乒乓, Wednesday, 10 April 2013 14:18 (eleven years ago) link

it's like...EXACTLY like every other thread where str8 white men (ALWAYS str8 white men, sometimes str8 white women) are faced with the concept of privilege and realise their assumptions might be a tiny bit challenged or that they might have to SIT THE FUCK DOWN for once

if you mean me with these few posts i don't think it's particularly fair. many people make assumptions or lack self-awareness, a difficult point to be righteous about.

Tioc Norris (LocalGarda), Wednesday, 10 April 2013 14:20 (eleven years ago) link

when people say "check your privilege" do they mean it like "spot check" or like "coat check"? honest q.

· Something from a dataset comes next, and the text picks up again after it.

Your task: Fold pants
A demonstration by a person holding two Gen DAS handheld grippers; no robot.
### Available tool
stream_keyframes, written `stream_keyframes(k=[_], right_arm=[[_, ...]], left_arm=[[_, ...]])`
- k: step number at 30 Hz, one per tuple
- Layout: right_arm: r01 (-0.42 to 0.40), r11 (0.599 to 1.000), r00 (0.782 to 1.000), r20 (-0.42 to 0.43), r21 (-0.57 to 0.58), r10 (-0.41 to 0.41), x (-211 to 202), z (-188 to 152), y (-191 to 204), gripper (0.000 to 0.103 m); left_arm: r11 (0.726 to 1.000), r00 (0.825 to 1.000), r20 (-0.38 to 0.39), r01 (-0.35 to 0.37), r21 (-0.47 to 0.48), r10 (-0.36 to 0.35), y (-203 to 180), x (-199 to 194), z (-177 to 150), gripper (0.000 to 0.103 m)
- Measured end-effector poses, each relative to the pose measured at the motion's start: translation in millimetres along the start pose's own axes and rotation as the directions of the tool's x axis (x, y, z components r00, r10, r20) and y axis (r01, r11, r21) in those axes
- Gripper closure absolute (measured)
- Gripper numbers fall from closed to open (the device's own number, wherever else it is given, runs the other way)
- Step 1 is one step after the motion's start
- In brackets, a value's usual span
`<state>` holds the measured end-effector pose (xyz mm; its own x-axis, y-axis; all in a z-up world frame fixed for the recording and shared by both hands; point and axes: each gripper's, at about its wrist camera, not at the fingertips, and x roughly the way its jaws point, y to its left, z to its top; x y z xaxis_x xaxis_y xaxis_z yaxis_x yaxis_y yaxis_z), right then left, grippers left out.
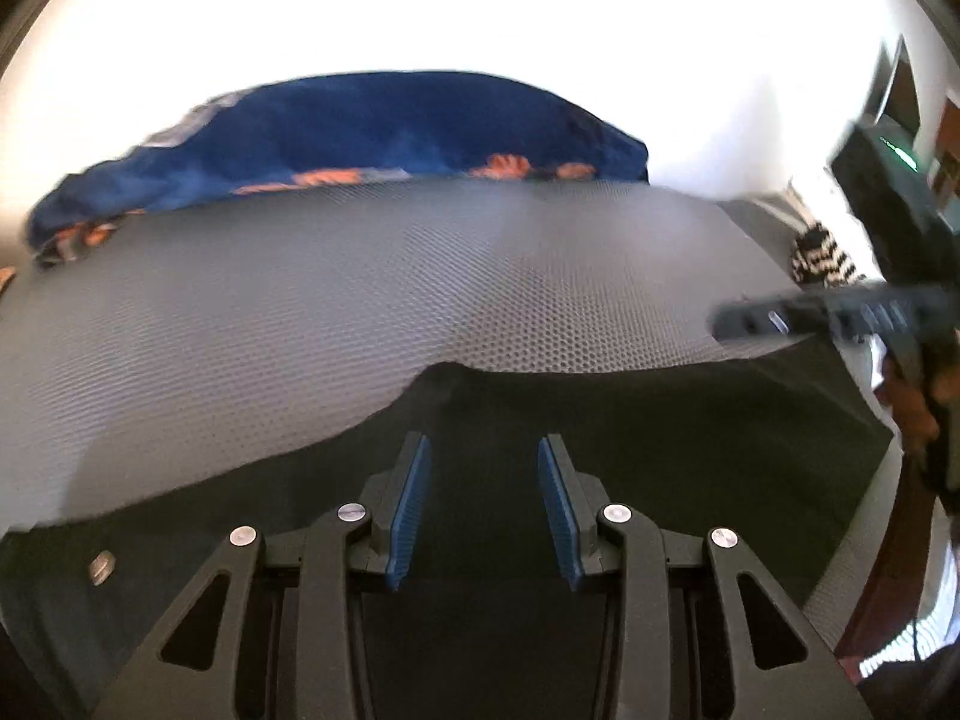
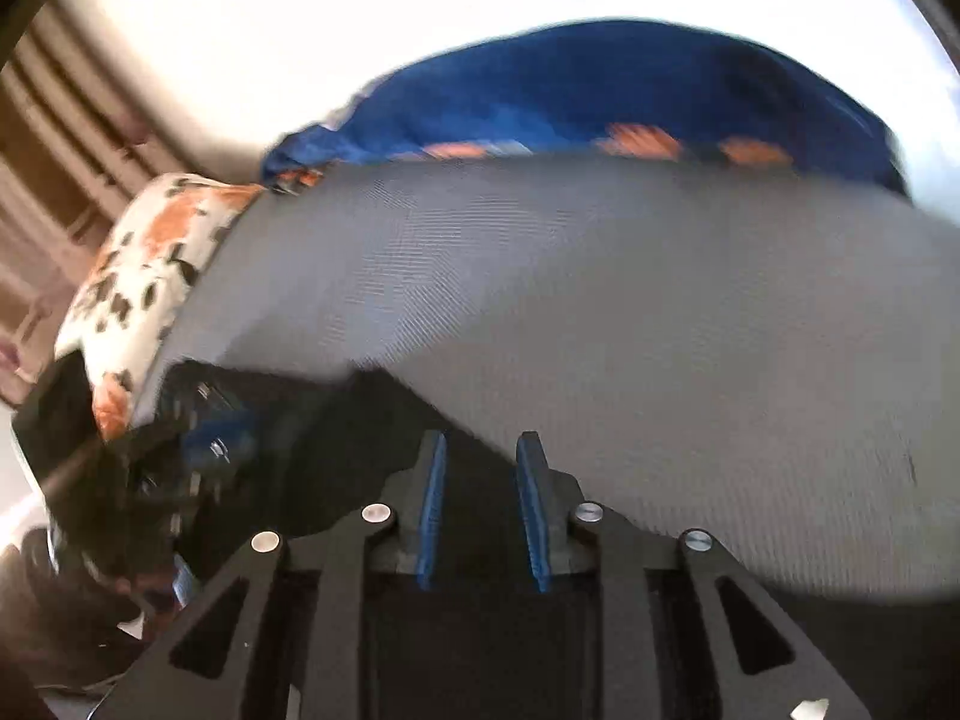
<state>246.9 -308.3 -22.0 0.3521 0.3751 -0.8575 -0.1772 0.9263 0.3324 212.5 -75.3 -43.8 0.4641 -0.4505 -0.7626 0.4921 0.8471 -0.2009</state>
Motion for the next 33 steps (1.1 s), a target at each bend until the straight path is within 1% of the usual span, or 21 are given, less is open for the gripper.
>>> stream_keyframes(k=[3, 4, 6, 7, 9, 10, 11, 12, 13, 14, 15, 16, 18, 23, 26, 27, 28, 29, 30, 32, 33], right_arm=[[0.107, 0.994, 0.994, -0.037, 0.012, -0.106, 1, -30, -14, 0.079], [0.122, 0.992, 0.991, -0.049, 0.022, -0.121, 3, -36, -19, 0.079], [0.167, 0.985, 0.984, -0.068, 0.048, -0.163, 13, -50, -27, 0.081], [0.187, 0.981, 0.981, -0.063, 0.058, -0.183, 16, -53, -30, 0.085], [0.264, 0.960, 0.964, -0.018, 0.094, -0.264, 19, -59, -44, 0.097], [0.253, 0.960, 0.966, 0.017, 0.119, -0.257, 18, -60, -51, 0.098], [0.238, 0.960, 0.969, 0.029, 0.147, -0.245, 17, -60, -56, 0.100], [0.222, 0.960, 0.972, 0.035, 0.173, -0.231, 16, -59, -61, 0.100], [0.207, 0.959, 0.976, 0.033, 0.192, -0.217, 15, -58, -65, 0.100], [0.201, 0.959, 0.977, 0.029, 0.198, -0.211, 13, -57, -66, 0.100], [0.202, 0.958, 0.977, 0.024, 0.204, -0.211, 10, -58, -67, 0.091], [0.209, 0.956, 0.975, 0.028, 0.205, -0.219, 6, -59, -65, 0.087], [0.240, 0.954, 0.967, 0.044, 0.178, -0.251, -5, -65, -58, 0.069], [0.258, 0.945, 0.958, 0.075, 0.201, -0.277, -26, -100, -56, 0.069], [0.274, 0.932, 0.951, 0.075, 0.237, -0.298, -37, -123, -65, 0.068], [0.282, 0.924, 0.949, 0.069, 0.258, -0.308, -41, -133, -70, 0.067], [0.299, 0.914, 0.944, 0.057, 0.276, -0.326, -43, -142, -76, 0.068], [0.308, 0.904, 0.940, 0.051, 0.296, -0.337, -47, -152, -84, 0.073], [0.291, 0.902, 0.942, 0.072, 0.319, -0.329, -56, -163, -93, 0.074], [0.298, 0.875, 0.935, 0.067, 0.381, -0.348, -70, -177, -110, 0.074], [0.310, 0.859, 0.929, 0.063, 0.409, -0.365, -77, -183, -118, 0.070]], left_arm=[[1.000, 0.999, -0.037, 0.002, 0.025, -0.001, -1, 27, 6, 0.064], [1.000, 0.999, -0.047, 0.000, 0.031, 0.001, 1, 35, 7, 0.064], [0.999, 1.000, -0.026, 0.005, 0.047, -0.003, 0, 39, 6, 0.064], [0.999, 1.000, -0.024, 0.000, 0.053, 0.001, -1, 39, 5, 0.064], [0.998, 1.000, -0.019, -0.010, 0.058, 0.011, -2, 40, 6, 0.064], [0.998, 1.000, -0.014, -0.023, 0.065, 0.024, -2, 40, 5, 0.064], [0.993, 0.996, -0.016, -0.086, 0.076, 0.088, -2, 43, 5, 0.064], [0.992, 0.994, -0.033, -0.105, 0.068, 0.107, 1, 46, 4, 0.064], [0.997, 0.995, -0.056, -0.077, 0.017, 0.078, 9, 48, 4, 0.064], [0.998, 0.997, -0.056, -0.048, -0.040, 0.046, 15, 42, 3, 0.064], [0.997, 0.998, -0.050, -0.037, -0.064, 0.034, 17, 37, 2, 0.064], [0.997, 0.999, -0.034, -0.027, -0.076, 0.025, 18, 28, 0, 0.064], [0.997, 0.998, -0.012, -0.066, -0.042, 0.066, 12, 8, -12, 0.064], [0.997, 0.996, -0.035, -0.078, -0.016, 0.077, 5, -15, -52, 0.064], [0.993, 0.992, -0.067, -0.113, -0.031, 0.111, 10, -17, -80, 0.064], [0.991, 0.991, -0.047, -0.131, -0.030, 0.129, 13, -21, -89, 0.064], [0.989, 0.989, -0.041, -0.145, -0.028, 0.144, 16, -24, -94, 0.064], [0.987, 0.988, -0.037, -0.154, -0.035, 0.153, 21, -27, -98, 0.064], [0.988, 0.989, -0.034, -0.146, -0.052, 0.144, 26, -30, -101, 0.064], [0.986, 0.991, -0.048, -0.132, -0.101, 0.127, 33, -35, -101, 0.064], [0.984, 0.990, -0.054, -0.135, -0.113, 0.130, 33, -36, -100, 0.064]])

ampersand cooper black (elmo argonaut), Wednesday, 10 April 2013 14:21 (eleven years ago) link

the very last thing that happens when someone calls out privilege here is that anyone goes "ah no fair point I'll switch to listening mode"

ARE YOU HIRING A NANNY OR A SHAMAN (Phil D.), Wednesday, 10 April 2013 14:23 (eleven years ago) link

Exhibits A - ZZ enclosed.

ARE YOU HIRING A NANNY OR A SHAMAN (Phil D.), Wednesday, 10 April 2013 14:23 (eleven years ago) link

pretty sure that does happen, obv not with everyone on every thread and it's the people who keep yelling who control the discourse & memory of it.

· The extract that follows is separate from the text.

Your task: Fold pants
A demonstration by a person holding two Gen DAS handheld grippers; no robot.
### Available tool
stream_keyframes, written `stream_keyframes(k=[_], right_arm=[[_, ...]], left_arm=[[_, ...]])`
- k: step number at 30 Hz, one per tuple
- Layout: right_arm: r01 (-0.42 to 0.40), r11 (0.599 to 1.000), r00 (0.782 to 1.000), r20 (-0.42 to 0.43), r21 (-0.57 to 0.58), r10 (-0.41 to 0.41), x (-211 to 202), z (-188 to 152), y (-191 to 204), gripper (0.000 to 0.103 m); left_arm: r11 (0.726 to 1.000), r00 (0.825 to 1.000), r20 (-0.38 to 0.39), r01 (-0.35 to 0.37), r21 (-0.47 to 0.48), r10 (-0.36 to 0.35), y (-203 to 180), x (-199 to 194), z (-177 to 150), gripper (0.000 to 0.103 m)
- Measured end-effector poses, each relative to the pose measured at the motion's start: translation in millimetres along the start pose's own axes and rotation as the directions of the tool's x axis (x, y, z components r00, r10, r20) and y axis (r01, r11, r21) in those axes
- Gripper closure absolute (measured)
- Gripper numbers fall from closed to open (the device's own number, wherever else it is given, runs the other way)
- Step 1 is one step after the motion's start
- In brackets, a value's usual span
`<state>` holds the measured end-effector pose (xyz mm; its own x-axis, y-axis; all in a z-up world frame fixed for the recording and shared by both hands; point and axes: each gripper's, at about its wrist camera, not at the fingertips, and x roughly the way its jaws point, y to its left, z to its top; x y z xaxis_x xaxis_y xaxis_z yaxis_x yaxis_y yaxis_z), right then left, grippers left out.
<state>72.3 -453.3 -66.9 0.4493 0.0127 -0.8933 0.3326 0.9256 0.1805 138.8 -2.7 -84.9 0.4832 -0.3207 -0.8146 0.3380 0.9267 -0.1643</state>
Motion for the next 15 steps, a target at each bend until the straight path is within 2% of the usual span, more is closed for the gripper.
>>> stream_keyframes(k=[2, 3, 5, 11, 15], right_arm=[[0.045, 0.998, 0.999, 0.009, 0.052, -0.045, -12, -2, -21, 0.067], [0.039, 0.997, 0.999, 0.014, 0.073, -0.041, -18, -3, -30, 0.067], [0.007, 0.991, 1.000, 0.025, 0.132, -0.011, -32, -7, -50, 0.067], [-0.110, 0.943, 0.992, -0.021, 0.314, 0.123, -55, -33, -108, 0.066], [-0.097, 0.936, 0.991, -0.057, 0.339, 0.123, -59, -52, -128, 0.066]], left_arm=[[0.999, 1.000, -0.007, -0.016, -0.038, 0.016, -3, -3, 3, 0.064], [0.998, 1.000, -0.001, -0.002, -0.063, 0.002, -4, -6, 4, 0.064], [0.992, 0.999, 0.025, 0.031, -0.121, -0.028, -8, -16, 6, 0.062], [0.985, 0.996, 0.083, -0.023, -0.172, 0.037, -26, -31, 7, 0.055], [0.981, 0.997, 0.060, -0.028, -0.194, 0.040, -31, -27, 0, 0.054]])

check your privy (ledge), Wednesday, 10 April 2013 14:24 (eleven years ago) link

when people say "check your privilege" do they mean it like "spot check" or like "coat check"? honest q.

obv it's the former -- like, "take a step back & look at who you are and your place in the greater universe vs. the people around you" -- but based on the reactions itt I think a lot of people are taking it as the latter

Heyman (crüt), Wednesday, 10 April 2013 14:26 (eleven years ago) link

wait I think I just horribly botched the meaning of "spot check," what am I doing itt & in life

Heyman (crüt), Wednesday, 10 April 2013 14:29 (eleven years ago) link

how would you even coat check your privilege

"I grant my social perks and boons to you, poor disadvantaged soul, for the duration of this conversation; if you return them unscathed there may be a tip"

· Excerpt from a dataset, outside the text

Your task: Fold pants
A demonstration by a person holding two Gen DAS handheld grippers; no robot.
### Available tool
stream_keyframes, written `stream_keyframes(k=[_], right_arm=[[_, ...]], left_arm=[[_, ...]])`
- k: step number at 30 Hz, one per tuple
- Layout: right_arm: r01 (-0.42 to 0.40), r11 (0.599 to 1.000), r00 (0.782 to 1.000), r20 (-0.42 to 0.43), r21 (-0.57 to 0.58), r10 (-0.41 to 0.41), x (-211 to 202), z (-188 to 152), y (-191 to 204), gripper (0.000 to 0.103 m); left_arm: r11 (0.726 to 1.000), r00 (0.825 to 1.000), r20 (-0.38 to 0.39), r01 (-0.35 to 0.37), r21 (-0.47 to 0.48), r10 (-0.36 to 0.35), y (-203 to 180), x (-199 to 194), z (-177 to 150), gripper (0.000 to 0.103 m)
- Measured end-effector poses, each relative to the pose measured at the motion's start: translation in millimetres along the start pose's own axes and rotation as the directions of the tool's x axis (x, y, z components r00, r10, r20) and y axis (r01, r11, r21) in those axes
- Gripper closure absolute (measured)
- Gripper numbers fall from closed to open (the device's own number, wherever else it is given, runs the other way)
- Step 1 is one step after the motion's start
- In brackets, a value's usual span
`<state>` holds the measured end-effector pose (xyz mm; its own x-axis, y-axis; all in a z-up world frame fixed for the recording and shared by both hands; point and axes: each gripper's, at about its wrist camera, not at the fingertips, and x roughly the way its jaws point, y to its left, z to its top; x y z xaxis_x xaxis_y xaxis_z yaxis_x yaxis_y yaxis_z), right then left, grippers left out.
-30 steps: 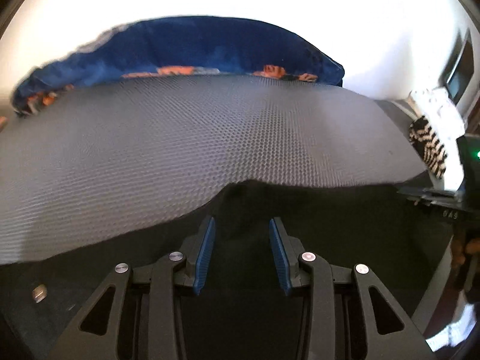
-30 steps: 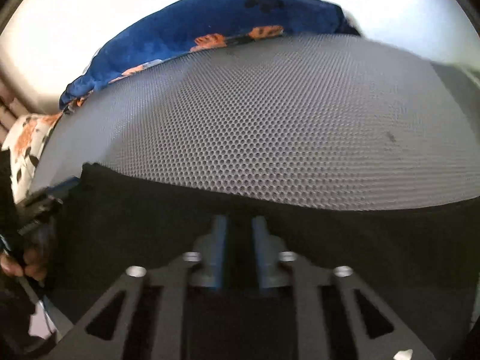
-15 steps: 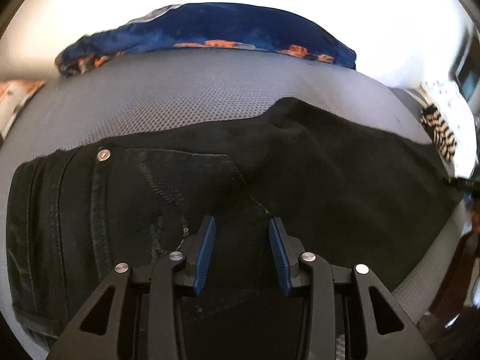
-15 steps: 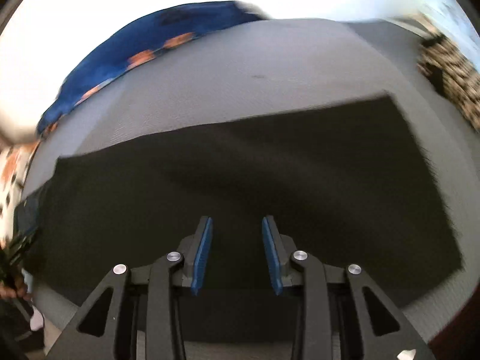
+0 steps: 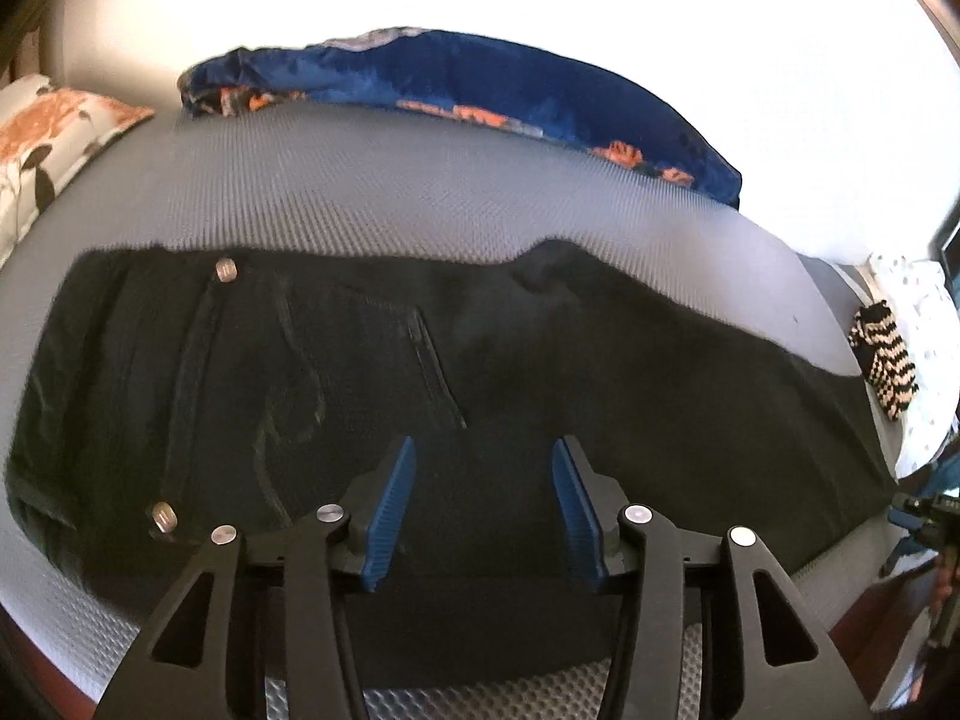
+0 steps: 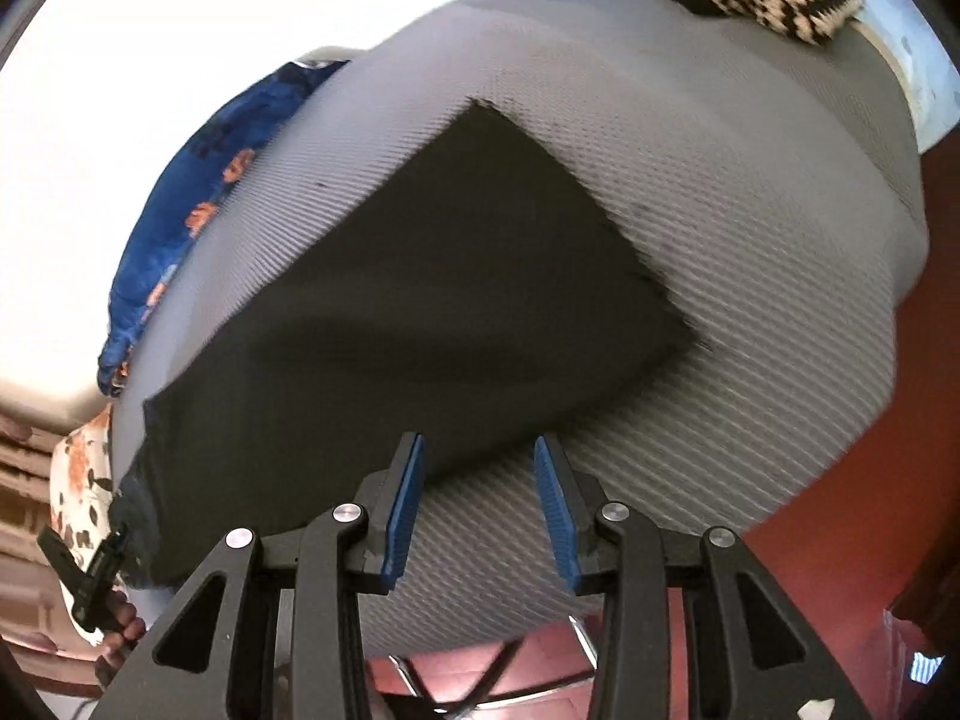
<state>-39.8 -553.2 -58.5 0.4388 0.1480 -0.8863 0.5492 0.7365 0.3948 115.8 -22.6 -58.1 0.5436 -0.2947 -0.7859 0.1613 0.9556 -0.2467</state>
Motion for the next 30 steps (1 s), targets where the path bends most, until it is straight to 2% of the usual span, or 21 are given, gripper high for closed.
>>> stream_keyframes(k=[2, 6, 9, 10, 12, 15, 18, 23, 30], right_arm=[[0.000, 0.999, 1.000, 0.010, 0.032, -0.001, 1, 0, -13, 0.066], [-0.099, 0.985, 0.993, 0.072, 0.138, 0.089, 7, 9, -37, 0.067], [-0.137, 0.977, 0.985, 0.129, 0.162, 0.117, 9, 19, -43, 0.069], [-0.142, 0.976, 0.982, 0.145, 0.165, 0.118, 11, 23, -44, 0.071], [-0.133, 0.976, 0.982, 0.154, 0.174, 0.107, 14, 28, -46, 0.091], [-0.137, 0.973, 0.981, 0.158, 0.184, 0.108, 15, 32, -43, 0.094], [-0.144, 0.979, 0.977, 0.176, 0.142, 0.119, 7, 38, -17, 0.095], [-0.153, 0.988, 0.971, 0.182, -0.017, 0.153, -7, 49, 54, 0.095], [-0.228, 0.949, 0.964, 0.089, -0.219, 0.252, 16, 45, 165, 0.095]], left_arm=[[1.000, 1.000, -0.020, -0.013, 0.006, 0.013, -3, 4, -3, 0.054], [0.999, 0.998, -0.042, -0.046, 0.024, 0.047, -9, 10, -5, 0.054], [0.998, 0.997, -0.049, -0.059, 0.026, 0.060, -10, 14, -5, 0.054], [0.998, 0.997, -0.050, -0.064, 0.026, 0.065, -9, 15, -5, 0.054], [0.997, 0.996, -0.048, -0.070, 0.028, 0.072, -10, 16, -5, 0.053], [0.997, 0.996, -0.048, -0.069, 0.037, 0.071, -11, 17, -6, 0.052], [0.997, 0.997, -0.048, -0.063, 0.044, 0.066, -10, 17, -5, 0.052], [0.998, 0.997, -0.059, -0.047, 0.030, 0.049, -6, 16, -1, 0.052], [0.995, 0.994, -0.047, -0.101, -0.016, 0.100, 14, 9, -1, 0.052]])
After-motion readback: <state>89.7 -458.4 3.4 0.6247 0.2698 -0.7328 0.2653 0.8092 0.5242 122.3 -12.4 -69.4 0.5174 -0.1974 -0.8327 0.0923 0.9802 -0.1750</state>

relentless technosexuality (DJP), Wednesday, 10 April 2013 14:29 (eleven years ago) link

Isn't that basically the plot of Trading Places?

Matt DC, Wednesday, 10 April 2013 14:31 (eleven years ago) link

I'll get me privilege

Heyman (crüt), Wednesday, 10 April 2013 14:32 (eleven years ago) link

I made that pun already

puff puff post (uh oh I'm having a fantasy), Wednesday, 10 April 2013 14:33 (eleven years ago) link

how would you even coat check your privilege

by taking off your privilege and leaving it in a closet near the door.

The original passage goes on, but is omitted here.